- [TASK OBJECTIVE]
Instruction for the data below: set down exactly the lines from the line with "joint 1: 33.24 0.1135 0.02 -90" to the line with "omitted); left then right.", inclusive, and no others.

[SUPPLIED MATERIAL Boundary: Start]

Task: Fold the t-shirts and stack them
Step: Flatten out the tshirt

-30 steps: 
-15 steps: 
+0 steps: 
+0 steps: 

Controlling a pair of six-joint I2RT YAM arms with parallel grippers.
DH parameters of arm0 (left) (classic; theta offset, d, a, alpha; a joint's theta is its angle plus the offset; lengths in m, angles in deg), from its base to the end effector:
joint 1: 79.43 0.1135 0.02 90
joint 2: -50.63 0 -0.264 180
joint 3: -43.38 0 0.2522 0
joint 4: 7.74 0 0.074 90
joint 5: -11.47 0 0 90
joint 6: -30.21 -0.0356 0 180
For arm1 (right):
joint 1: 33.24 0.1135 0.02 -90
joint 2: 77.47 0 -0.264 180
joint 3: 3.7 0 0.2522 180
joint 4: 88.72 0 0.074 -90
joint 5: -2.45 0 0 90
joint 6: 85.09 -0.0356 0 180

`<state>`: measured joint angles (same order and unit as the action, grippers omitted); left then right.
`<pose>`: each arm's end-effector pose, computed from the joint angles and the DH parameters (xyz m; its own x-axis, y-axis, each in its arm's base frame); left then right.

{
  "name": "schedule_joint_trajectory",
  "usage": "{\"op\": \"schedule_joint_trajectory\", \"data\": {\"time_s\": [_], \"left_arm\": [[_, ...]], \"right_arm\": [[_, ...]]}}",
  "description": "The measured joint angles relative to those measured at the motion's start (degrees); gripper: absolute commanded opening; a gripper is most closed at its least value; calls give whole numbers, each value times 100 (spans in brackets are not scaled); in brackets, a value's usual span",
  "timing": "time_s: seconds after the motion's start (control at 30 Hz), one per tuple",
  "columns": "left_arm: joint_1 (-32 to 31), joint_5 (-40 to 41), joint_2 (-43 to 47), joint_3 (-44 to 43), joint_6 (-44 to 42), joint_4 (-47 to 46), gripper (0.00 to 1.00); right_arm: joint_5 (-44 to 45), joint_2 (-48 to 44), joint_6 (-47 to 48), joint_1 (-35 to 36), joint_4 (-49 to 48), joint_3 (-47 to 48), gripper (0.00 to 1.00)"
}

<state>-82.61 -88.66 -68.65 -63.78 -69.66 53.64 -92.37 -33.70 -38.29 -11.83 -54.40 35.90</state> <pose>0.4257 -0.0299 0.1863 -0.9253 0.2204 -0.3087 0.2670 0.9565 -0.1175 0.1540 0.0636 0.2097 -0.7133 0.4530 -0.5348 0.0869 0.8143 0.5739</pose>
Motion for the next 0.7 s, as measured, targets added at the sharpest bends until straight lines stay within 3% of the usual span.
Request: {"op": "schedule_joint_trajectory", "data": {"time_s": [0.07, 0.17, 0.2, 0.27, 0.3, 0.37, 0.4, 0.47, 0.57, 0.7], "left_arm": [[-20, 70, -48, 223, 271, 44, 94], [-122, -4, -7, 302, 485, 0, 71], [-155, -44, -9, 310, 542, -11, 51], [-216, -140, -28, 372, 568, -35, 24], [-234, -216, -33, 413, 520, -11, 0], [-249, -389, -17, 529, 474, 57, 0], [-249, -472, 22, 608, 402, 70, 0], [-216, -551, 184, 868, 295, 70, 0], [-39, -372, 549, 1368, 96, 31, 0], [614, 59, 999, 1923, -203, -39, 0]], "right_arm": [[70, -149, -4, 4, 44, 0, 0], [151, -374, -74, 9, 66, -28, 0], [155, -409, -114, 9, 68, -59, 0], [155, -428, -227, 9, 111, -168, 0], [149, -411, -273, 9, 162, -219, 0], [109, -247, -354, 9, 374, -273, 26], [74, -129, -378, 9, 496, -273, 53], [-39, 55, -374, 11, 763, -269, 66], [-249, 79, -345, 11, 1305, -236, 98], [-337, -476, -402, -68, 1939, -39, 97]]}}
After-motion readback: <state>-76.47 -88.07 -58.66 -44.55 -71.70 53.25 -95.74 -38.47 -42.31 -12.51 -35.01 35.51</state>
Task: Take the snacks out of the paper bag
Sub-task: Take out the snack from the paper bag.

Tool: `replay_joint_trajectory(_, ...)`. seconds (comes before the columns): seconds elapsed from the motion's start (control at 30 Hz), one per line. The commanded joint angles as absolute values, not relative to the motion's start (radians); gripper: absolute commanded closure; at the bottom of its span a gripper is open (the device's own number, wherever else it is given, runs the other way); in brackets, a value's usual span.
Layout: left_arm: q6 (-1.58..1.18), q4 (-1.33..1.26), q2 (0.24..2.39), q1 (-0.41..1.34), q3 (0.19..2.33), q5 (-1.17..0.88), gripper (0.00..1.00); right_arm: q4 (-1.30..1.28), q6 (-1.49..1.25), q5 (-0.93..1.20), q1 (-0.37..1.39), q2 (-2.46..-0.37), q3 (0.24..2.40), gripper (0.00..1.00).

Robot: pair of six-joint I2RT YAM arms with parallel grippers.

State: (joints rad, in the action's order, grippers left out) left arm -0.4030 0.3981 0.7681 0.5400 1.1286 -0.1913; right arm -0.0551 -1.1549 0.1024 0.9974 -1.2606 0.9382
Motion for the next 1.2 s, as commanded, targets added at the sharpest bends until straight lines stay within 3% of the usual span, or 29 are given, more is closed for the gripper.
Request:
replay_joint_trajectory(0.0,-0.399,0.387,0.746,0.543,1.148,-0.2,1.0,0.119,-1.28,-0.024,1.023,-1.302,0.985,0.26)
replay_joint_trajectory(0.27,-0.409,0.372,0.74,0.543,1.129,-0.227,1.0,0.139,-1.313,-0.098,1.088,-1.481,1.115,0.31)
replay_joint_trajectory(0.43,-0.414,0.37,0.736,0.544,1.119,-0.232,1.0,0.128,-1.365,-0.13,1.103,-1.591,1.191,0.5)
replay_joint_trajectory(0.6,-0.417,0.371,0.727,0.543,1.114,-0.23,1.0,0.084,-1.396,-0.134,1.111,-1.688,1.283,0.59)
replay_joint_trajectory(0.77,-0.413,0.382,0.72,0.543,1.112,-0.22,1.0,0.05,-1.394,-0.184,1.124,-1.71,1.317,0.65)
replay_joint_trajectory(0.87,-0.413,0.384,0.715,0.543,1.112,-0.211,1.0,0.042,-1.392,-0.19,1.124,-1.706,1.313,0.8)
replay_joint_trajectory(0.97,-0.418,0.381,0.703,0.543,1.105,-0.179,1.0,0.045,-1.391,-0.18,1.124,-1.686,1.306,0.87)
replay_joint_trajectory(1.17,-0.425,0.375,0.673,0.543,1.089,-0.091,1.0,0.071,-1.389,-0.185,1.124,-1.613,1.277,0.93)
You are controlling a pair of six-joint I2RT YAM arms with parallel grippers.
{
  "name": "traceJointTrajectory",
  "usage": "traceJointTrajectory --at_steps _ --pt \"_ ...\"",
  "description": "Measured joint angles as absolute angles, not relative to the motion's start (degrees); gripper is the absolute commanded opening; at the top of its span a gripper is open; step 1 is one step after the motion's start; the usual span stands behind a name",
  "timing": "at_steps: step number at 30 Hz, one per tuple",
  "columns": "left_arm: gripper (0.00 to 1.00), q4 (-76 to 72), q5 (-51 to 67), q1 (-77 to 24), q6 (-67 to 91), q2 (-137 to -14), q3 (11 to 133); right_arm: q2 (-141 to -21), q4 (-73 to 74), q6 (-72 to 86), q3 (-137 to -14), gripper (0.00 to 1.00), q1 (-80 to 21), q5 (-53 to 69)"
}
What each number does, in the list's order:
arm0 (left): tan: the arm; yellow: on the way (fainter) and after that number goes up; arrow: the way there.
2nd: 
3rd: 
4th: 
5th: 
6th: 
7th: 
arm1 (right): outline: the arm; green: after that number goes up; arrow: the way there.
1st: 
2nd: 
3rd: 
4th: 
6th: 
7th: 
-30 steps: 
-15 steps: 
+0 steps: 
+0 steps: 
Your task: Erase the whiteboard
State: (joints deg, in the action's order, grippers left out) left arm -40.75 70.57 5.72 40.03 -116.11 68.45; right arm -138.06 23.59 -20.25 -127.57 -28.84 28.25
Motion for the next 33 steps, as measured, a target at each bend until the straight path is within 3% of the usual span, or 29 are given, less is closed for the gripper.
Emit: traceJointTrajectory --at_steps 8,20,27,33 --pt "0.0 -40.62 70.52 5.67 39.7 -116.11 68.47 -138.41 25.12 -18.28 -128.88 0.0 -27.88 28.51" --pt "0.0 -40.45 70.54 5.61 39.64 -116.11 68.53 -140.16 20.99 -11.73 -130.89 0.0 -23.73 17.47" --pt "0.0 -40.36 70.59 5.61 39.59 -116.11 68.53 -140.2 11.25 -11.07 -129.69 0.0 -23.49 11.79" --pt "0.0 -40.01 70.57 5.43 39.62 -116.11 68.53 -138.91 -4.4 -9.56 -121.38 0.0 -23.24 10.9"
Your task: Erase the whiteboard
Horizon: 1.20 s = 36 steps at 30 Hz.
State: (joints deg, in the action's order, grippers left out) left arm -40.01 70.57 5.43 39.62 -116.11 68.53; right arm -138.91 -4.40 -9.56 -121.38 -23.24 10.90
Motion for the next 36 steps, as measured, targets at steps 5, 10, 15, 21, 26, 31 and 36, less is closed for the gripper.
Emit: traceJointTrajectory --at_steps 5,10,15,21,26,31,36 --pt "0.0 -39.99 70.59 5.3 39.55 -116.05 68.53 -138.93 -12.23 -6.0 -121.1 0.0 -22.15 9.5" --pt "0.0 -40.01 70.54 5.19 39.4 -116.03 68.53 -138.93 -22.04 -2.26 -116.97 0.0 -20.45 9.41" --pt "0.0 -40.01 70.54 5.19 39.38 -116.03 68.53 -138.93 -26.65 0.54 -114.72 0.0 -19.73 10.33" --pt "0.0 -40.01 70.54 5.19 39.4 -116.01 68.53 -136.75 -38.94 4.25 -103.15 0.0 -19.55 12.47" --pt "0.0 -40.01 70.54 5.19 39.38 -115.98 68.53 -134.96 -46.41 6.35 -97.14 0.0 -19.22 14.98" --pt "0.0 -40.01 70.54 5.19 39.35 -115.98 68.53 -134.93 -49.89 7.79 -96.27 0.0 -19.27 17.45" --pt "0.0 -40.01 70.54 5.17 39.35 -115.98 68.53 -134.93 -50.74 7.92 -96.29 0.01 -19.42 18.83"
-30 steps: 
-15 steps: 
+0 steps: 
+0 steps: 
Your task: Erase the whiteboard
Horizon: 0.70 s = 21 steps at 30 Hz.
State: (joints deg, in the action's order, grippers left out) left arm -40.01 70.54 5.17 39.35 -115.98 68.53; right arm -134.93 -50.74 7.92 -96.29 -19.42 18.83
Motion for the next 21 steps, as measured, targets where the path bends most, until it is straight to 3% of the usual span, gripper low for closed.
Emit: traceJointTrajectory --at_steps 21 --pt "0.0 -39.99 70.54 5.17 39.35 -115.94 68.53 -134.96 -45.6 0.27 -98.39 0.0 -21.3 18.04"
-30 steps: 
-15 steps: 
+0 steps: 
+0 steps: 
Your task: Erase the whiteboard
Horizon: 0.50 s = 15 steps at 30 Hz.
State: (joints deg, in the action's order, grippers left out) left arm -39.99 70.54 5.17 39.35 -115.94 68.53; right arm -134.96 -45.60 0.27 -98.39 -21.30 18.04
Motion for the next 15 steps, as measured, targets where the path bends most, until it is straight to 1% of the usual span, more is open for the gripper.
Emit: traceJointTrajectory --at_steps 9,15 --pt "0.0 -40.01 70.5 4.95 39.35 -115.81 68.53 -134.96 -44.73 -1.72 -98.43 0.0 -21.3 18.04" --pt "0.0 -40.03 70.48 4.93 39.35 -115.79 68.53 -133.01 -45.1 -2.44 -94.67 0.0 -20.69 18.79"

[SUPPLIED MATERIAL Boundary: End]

- [WRITTEN RESPONSE]
joint 1: 33.24 0.1135 0.02 -90
joint 2: 77.47 0 -0.264 180
joint 3: 3.7 0 0.2522 180
joint 4: 88.72 0 0.074 -90
joint 5: -2.45 0 0 90
joint 6: 85.09 -0.0356 0 180

`<state>`: measured joint angles (same order and unit as the action, grippers omitted); left then right.

That is the complete answer.